--- INPUT DATA Enclosed Below ---

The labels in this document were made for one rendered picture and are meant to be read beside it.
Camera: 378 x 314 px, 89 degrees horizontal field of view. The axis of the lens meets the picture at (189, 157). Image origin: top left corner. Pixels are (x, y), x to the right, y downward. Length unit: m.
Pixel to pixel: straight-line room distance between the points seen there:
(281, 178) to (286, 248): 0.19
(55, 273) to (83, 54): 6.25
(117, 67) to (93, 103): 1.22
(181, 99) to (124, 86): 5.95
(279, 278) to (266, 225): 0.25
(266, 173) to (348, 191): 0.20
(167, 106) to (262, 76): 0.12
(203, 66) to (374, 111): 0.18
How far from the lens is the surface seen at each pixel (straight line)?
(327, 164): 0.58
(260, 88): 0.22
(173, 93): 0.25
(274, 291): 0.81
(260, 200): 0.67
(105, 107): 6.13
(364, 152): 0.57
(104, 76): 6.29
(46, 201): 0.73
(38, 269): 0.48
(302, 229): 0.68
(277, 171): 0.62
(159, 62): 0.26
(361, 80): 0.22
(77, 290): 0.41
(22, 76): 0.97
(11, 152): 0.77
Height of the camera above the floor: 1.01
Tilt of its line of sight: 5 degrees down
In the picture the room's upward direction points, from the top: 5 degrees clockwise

--- End of Enclosed INPUT DATA ---

→ **GOAL OF THE EXERCISE**
If a line in the records above includes the string "degrees", copy it.

→ **ANSWER TO THIS PROBLEM**
Camera: 378 x 314 px, 89 degrees horizontal field of view. The axis of the lens meets the picture at (189, 157). Image origin: top left corner. Pixels are (x, y), x to the right, y downward. Length unit: m.
Tilt of its line of sight: 5 degrees down
In the picture the room's upward direction points, from the top: 5 degrees clockwise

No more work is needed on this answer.